Learn from Your Mistakes: Self-Correcting Masked Diffusion Models
Yair Schiff, Omer Belhasin, Roy Uziel, Guanghan Wang, Marianne Arriola, Gilad Turok, Michael Elad, Volodymyr Kuleshov
TL;DR
ProSeCo introduces Progressive Self-Correction to overcome error accumulation in Masked Diffusion Models by jointly training a single model to both unmask and correct its own outputs. The method interleaves corrective refinement steps with standard unmasking during generation, enabling iterative, whole-sequence refinement and enabling improved quality at higher parallelization. Empirical results across math, coding, molecules, and unconditional text demonstrate faster sampling (2–3x) with maintained or improved accuracy (up to ~1.3x on benchmarks) and favorable quality-efficiency trade-offs, with scalable inference-time compute to further boost performance. The work also shows enhanced guided sampling and maintains output diversity in unconditional generation, presenting a practical approach to extend the capabilities of discrete diffusion models while offering clear guidelines for budgeted correction during inference.
Abstract
Masked diffusion models (MDMs) have emerged as a promising alternative to autoregressive models, enabling parallel token generation while achieving competitive performance. Despite these advantages, MDMs face a fundamental limitation: once tokens are unmasked, they remain fixed, leading to error accumulation and ultimately degrading sample quality. We address this by proposing a framework that trains a model to perform both unmasking and correction. By reusing outputs from the MDM denoising network as inputs for corrector training, we train a model to recover from potential mistakes.
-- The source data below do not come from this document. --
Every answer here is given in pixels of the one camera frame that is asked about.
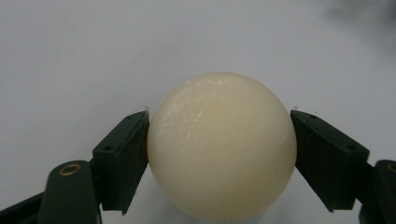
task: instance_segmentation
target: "white background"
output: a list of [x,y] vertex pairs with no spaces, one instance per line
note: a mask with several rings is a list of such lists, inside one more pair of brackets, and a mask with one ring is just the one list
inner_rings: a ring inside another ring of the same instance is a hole
[[[89,160],[125,116],[188,77],[258,79],[396,160],[396,7],[388,1],[2,1],[0,209],[44,190],[55,166]],[[238,223],[359,223],[328,213],[295,170],[264,213]],[[205,223],[174,207],[147,169],[128,214],[105,223]]]

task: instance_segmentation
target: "ball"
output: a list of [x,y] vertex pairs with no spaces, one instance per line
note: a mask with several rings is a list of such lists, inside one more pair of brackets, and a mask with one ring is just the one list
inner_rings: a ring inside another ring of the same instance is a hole
[[148,162],[169,199],[195,217],[256,215],[286,187],[296,161],[288,111],[260,82],[235,73],[192,77],[153,115]]

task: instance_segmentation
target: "white surface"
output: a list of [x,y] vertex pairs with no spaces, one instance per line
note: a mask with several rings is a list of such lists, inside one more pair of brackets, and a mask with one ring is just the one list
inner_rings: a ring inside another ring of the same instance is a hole
[[[357,2],[2,1],[1,209],[42,191],[56,165],[90,159],[125,116],[215,71],[254,77],[288,110],[327,120],[371,149],[371,164],[395,160],[395,15]],[[241,223],[358,223],[359,209],[328,213],[295,171],[272,207]],[[126,216],[102,215],[204,223],[175,208],[149,170]]]
[[192,77],[165,97],[148,129],[148,162],[179,208],[234,221],[268,208],[289,183],[297,144],[289,112],[257,80]]

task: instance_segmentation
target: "screw hole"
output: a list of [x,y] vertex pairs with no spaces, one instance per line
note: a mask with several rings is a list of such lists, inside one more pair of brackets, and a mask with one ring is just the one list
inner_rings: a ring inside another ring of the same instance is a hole
[[106,146],[106,147],[104,147],[104,150],[105,151],[111,151],[111,150],[113,150],[113,147],[112,146]]
[[396,163],[388,164],[388,169],[396,173]]
[[59,175],[73,175],[81,169],[79,164],[70,164],[59,171]]
[[357,149],[355,146],[347,146],[347,148],[348,148],[349,150],[356,150],[356,149]]

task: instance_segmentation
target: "brass insert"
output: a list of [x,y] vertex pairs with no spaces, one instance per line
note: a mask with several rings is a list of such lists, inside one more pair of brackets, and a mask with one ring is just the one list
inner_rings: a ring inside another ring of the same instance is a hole
[[79,170],[81,170],[81,165],[70,164],[70,165],[66,165],[64,168],[62,168],[59,171],[59,175],[73,175],[75,173],[78,173]]

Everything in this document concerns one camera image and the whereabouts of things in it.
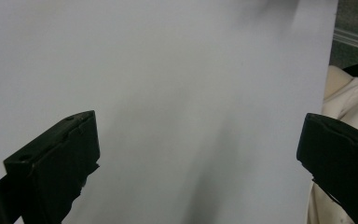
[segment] beige fabric
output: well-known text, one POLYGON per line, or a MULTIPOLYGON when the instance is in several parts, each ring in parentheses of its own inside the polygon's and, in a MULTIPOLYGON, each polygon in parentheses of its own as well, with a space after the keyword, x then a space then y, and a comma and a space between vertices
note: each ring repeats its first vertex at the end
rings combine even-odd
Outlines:
MULTIPOLYGON (((324 99, 322 114, 333 119, 340 119, 358 129, 358 78, 349 78, 348 74, 336 67, 329 68, 328 76, 330 80, 327 79, 326 92, 331 93, 324 99)), ((313 183, 307 222, 308 224, 353 223, 345 211, 313 183)))

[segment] cloth
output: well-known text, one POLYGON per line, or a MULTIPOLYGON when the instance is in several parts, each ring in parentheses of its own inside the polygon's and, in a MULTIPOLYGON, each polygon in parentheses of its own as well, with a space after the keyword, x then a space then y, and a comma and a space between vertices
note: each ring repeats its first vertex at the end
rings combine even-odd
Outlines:
MULTIPOLYGON (((323 115, 339 119, 358 129, 358 77, 324 100, 323 115)), ((318 185, 312 183, 308 224, 354 223, 346 212, 334 203, 318 185)))

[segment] white board
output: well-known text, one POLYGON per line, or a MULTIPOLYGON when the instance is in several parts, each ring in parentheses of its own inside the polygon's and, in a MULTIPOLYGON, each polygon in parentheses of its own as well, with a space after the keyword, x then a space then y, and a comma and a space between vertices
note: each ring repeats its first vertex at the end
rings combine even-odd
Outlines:
POLYGON ((94 109, 64 223, 303 223, 337 1, 0 1, 2 160, 94 109))

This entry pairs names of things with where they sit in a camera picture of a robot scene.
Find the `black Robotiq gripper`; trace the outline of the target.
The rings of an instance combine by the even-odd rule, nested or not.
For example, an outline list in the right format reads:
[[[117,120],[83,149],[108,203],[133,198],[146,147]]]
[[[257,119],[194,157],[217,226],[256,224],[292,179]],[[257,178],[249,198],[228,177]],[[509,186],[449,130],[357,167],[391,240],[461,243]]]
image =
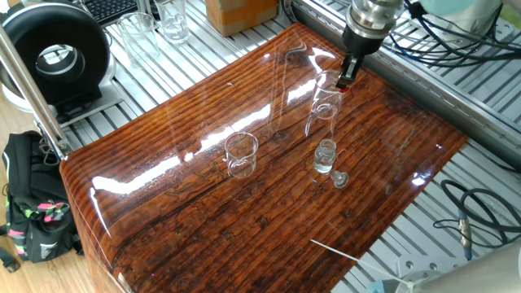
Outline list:
[[[383,39],[371,39],[362,37],[352,31],[348,26],[342,35],[343,44],[346,46],[347,51],[350,54],[346,54],[343,62],[341,63],[341,70],[336,83],[338,89],[347,89],[352,83],[352,80],[356,80],[358,71],[363,63],[366,55],[371,55],[378,51],[383,43]]]
During generation we apply additional corrective refinement steps between unmasking ones in order to change decoded tokens and improve outputs. We name our training and sampling method Progressive Self-Correction (ProSeCo) for its unique ability to iteratively refine an entire sequence, including already generated tokens. We conduct extensive experimental validation across multiple conditional and unconditional tasks, demonstrating that ProSeCo yields better quality-efficiency trade-offs (up to ~2-3x faster sampling) and enables inference-time compute scaling to further increase sample quality beyond standard MDMs (up to ~1.3x improvement on benchmarks).